Als Erstes schickte sie mich in einen der äußeren Bezirke, die noch bestens ohne großen Aufwand zu erreichen waren. Mehrere Höfe und Weingärten stellten dort nebst einfacheren Gebäuden das Bindeglied zur sonst so schimmernden Stadt dar. Ich sollte an jenem Abend einen der Wachposten für Madame ausrauben, Wachtürme, die an manchen Punkten von Paris ihren Standort hatten. Dieser ausgesuchte Turm, so sagte sie, war einer der Einfacheren, weil er nicht so schwierig zu erreichen erschien und bei weitem nicht so gut gesichert anmutete, wie sich die meisten anderen darstellten. Auch hier lagerten die Gefolgsleute des Königs Unmengen an Wertsachen.Viel zu häufig und sehr, sehr oft wurden sie unschuldigen Menschen entrissen. Skrupellos. Engstirnig. Grausam. Herzlos. Es war bezeichnend für das Vorgehen der Wachen gegenüber uns normalen Bürgern. Natürlich gehorchte ich und begab mich abends auf die Reise. Es war bitterkalt an eben jenem Abend und leichtes Schneetreiben herrschte. Bei jedem meiner Schritte knirschte das kalte, weiße Etwas unter meinen Füßen, auch wenn nur wenige Zentimeter Neuschnee lagen. Ich mochte Schnee nicht besonders, aber tapfer zog ich meinen Mantel enger an mich und marschierte vorwärts in dieser eisigen Nacht. Als ich endlich im Bezirk ankam, war bereits die Dunkelheit eingefallen und in den Fenstern der Häuser schimmerte jetzt wohlig warmes Kerzenlicht, das hell herausschien. Mich persönlich erwärmte dieser Anblick, weil ich auch in diesem Moment wieder an Elá denken musste. Allein der Gedanke an sie vermochte es, dass es mir besser ging, und ich konnte die Kälte für einen Moment vergessen.

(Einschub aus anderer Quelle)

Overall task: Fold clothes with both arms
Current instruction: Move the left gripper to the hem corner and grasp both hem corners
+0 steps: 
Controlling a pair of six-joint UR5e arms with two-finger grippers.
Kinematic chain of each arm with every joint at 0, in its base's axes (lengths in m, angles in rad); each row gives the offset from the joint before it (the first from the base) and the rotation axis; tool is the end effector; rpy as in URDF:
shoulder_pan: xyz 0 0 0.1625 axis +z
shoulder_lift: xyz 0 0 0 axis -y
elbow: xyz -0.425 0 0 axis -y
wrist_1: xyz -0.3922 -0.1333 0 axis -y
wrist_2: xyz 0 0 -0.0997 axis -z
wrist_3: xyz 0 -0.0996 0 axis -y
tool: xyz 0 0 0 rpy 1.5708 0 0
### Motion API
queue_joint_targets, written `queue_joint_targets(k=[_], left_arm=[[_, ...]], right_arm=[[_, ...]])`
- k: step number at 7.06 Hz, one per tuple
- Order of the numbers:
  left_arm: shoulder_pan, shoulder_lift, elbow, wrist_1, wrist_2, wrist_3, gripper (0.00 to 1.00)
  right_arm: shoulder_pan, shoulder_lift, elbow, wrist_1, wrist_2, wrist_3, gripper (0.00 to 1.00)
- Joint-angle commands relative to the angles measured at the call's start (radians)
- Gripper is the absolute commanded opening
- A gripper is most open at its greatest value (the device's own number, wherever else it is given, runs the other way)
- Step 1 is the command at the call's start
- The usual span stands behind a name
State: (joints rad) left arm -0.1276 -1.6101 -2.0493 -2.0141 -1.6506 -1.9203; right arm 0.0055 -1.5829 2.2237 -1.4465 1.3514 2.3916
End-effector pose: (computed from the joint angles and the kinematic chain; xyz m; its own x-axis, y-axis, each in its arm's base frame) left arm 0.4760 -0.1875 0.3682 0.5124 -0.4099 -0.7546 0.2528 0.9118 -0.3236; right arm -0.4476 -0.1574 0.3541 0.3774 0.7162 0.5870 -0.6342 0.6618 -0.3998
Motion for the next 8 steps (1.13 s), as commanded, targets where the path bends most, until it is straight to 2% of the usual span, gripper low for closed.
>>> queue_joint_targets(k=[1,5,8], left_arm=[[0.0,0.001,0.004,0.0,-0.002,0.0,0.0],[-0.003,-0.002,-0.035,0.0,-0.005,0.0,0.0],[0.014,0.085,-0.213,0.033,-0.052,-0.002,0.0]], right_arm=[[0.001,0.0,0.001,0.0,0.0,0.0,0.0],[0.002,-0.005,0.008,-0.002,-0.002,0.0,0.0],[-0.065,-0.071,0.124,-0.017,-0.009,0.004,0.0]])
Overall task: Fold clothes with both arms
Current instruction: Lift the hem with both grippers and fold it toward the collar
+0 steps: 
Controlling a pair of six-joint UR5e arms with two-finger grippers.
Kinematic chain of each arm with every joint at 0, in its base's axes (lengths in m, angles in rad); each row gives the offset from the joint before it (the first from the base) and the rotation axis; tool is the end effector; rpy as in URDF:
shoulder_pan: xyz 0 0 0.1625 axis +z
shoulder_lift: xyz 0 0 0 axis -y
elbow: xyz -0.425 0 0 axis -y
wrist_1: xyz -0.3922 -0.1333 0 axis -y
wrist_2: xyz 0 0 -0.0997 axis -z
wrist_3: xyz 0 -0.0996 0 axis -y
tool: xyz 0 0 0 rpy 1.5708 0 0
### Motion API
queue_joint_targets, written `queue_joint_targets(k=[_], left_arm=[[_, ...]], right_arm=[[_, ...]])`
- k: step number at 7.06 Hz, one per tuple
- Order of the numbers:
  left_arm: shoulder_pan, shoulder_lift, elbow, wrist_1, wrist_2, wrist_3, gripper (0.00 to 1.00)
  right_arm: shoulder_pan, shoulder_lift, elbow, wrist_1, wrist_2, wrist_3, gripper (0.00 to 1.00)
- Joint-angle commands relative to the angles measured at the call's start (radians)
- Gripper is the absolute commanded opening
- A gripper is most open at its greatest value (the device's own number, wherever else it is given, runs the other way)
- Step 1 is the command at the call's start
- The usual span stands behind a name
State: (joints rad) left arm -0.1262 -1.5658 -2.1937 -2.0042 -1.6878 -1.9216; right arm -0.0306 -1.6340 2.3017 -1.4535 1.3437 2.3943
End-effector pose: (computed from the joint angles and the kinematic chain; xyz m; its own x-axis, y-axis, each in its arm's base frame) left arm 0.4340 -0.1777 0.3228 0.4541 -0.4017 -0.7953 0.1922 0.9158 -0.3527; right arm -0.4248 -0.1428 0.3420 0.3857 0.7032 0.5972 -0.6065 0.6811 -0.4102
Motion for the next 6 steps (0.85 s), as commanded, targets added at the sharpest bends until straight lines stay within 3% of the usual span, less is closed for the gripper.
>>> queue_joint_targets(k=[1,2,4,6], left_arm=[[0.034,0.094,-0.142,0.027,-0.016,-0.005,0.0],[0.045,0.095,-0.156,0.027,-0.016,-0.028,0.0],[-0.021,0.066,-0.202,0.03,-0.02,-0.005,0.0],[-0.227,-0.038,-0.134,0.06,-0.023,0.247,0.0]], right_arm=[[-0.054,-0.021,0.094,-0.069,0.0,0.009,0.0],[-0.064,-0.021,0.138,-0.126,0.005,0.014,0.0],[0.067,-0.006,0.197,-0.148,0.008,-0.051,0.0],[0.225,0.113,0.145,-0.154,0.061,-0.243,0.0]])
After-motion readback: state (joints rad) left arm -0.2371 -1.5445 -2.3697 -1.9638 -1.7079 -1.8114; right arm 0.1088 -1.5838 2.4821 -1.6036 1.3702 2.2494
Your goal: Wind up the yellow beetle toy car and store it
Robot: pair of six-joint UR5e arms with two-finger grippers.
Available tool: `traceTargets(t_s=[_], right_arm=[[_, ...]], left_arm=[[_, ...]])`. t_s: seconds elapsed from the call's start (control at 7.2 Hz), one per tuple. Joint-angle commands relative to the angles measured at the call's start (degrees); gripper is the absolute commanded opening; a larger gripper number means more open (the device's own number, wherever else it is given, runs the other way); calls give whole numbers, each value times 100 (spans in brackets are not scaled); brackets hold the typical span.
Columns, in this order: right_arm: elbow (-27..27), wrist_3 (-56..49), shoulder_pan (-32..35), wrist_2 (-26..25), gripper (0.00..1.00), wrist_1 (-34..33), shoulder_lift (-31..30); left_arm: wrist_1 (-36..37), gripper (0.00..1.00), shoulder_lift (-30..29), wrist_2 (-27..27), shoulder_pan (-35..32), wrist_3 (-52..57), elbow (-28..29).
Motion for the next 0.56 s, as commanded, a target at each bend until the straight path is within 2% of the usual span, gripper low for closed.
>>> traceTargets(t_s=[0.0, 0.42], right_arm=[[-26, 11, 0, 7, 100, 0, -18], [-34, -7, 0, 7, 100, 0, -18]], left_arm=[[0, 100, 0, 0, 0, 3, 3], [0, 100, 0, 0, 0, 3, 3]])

Plötzlich hörte ich Schreie. Abstoßend. Weinerlich. Verängstigt. In dem Moment kamen die Erinnerungen an meine Mutter zurück. Diese Schreie! – Ich war nicht imstande, sie zu verdrängen. Ich konnte nichts Genaues vernehmen, also entschloss ich mich, diesen Lauten auf die Spur zukommen. Ich lief in die Richtung der akustischen Wahrnehmung und versteckte mich hinter einer Hausmauer.
Da waren sie! – Die Wachen des Monarchen. Sie schlugen einen älteren Weinbauern und einer von ihnen zerrte ein junges Mädchen aus ihrem Haus. Das unschuldige Ding weinte bitterlich und war völlig aufgelöst. „Wir wollen Spaß haben, alter Mann!“, nörgelte einer dieser Widerlinge in die Richtung des Mannes. Der Bauer bettelte und winselte um Gnade, flehte darum, dass sie – bitte! – seiner Tochter nichts anhaben mögen. Doch die Dreckskerle lachten nur, als sie ihm wieder einen Hieb in die Rippen verpassten. Nun schnappte sich einer von ihnen das Mädchen und zerrte sie mit abscheulichem Gelächter ins Haus – die anderen verharrten angesäuert bei dem geschundenen Mann.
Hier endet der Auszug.